Roberto Fernandez Diaz
Roberto Fernandez Diaz

Reputation: 804

Optimize slow query xquery

Right now the query takes around 2 minutes , before I made some changes it took 3:48m.

The xml documents are taken from a web pages , due to it changes each 5m and gives information about the buses in real time.
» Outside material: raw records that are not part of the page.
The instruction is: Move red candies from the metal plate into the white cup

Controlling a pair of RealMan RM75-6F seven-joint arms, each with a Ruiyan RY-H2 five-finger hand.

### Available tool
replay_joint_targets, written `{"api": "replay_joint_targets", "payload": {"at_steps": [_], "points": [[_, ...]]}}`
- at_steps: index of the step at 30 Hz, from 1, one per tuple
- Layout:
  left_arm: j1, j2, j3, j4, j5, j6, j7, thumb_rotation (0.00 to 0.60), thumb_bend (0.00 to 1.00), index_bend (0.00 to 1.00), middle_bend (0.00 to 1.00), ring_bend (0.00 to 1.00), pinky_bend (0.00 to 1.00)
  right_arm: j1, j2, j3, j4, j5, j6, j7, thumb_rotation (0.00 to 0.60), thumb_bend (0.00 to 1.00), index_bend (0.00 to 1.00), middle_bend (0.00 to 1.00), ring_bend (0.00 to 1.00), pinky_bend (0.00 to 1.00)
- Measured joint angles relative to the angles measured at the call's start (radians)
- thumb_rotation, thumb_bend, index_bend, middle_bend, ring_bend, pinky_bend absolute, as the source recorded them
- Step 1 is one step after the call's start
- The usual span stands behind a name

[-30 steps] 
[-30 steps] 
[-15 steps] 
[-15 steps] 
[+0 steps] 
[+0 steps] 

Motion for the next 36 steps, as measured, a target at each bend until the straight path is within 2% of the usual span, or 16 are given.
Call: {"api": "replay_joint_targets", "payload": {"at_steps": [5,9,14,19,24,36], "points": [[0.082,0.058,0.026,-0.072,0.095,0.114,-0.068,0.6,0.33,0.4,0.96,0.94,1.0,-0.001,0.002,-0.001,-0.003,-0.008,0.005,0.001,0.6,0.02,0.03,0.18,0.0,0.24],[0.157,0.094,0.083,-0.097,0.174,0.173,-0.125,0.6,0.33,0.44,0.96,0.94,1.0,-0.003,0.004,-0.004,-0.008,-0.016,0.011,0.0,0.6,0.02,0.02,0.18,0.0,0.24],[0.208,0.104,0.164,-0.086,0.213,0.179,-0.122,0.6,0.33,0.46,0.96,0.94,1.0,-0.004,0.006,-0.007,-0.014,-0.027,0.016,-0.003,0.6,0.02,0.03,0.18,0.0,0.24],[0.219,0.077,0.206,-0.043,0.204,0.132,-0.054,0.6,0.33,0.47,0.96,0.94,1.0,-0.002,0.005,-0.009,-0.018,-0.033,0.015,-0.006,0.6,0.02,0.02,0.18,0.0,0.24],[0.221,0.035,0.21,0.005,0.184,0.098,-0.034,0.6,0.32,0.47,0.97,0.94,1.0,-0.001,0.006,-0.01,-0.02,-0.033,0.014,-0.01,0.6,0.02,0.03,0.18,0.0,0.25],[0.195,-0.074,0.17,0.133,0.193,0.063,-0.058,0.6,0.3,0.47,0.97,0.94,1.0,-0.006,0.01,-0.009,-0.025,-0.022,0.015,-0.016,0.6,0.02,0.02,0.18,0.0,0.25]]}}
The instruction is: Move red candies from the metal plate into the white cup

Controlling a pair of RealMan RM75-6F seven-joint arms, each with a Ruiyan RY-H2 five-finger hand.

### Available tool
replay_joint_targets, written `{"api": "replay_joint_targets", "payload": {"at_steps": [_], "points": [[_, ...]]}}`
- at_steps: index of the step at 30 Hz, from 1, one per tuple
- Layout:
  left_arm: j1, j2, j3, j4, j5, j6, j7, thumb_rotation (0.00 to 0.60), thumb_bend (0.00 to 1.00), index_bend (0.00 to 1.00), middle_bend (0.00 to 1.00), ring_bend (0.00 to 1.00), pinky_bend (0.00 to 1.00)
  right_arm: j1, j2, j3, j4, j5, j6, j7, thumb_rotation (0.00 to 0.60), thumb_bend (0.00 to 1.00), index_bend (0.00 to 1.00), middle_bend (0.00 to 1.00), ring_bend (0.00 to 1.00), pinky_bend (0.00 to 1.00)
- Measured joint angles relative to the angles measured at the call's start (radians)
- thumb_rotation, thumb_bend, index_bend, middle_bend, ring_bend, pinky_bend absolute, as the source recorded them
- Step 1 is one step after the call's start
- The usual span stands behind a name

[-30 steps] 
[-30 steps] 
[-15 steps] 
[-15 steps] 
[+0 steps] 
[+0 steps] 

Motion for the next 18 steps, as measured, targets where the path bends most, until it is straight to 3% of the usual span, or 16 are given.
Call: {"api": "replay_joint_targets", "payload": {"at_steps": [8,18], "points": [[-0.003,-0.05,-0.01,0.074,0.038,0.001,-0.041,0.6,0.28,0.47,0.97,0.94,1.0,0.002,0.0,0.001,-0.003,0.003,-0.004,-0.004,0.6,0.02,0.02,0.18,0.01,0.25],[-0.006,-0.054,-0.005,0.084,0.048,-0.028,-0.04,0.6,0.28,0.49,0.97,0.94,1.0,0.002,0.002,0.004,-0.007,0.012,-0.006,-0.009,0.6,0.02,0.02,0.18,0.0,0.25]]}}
Could you help me to optimize this query?

xquery version "3.0";
declare namespace bus="http://docs.gijon.es/sw/busgijon.asmx";

declare function local:getNombreParada($numero)
{
    for $parada in doc("http://datos.gijon.es/doc/transporte/busgijoninfo.xml")//paradas/bus:parada
    where $numero=$parada/bus:idparada
    return $parada/bus:descripcion
};

declare function local:getBusesPorLinea($linea)
{

    let $numero:=$linea
    let $nBuses:=count(doc("http://datos.gijon.es/doc/transporte/busgijontr.xml")//bus:llegada[bus:idlinea=$numero])

    return 
    if($nBuses=0)
    then(<p>No hay ningun bus en esta linea</p>)
    else(
    <div>
        <h2>Numero de buses funcionando en la linea {$numero} : {$nBuses}</h2>

    <table class="table table-hover">
        <thead>
          <tr>
            <th>Parada</th>
            <th>Minutos hasta la llegada</th>
          </tr>
        </thead>
        <tbody>
            {
            for $l in doc("http://datos.gijon.es/doc/transporte/busgijontr.xml")//bus:llegada[bus:idlinea=$numero]
                for $parada in doc("http://datos.gijon.es/doc/transporte/busgijoninfo.xml")//paradas/bus:parada[bus:idparada=$l/bus:idparada]


            return <tr>
                        <td>{$parada/bus:descripcion}</td>
                        <td>{$l/bus:minutos}</td></tr>
            }
        </tbody>
    </table>

    </div>
    )


};

local:getBusesPorLinea(1)

PD:i am running this in exist Db

Upvotes: 0

Views: 901

Answers (4)

DiZzZz
DiZzZz

Reputation: 656

Another tip: for queries in eXist-db, it is better to avoid to use the where clause. An XPath predicate typically performs much better.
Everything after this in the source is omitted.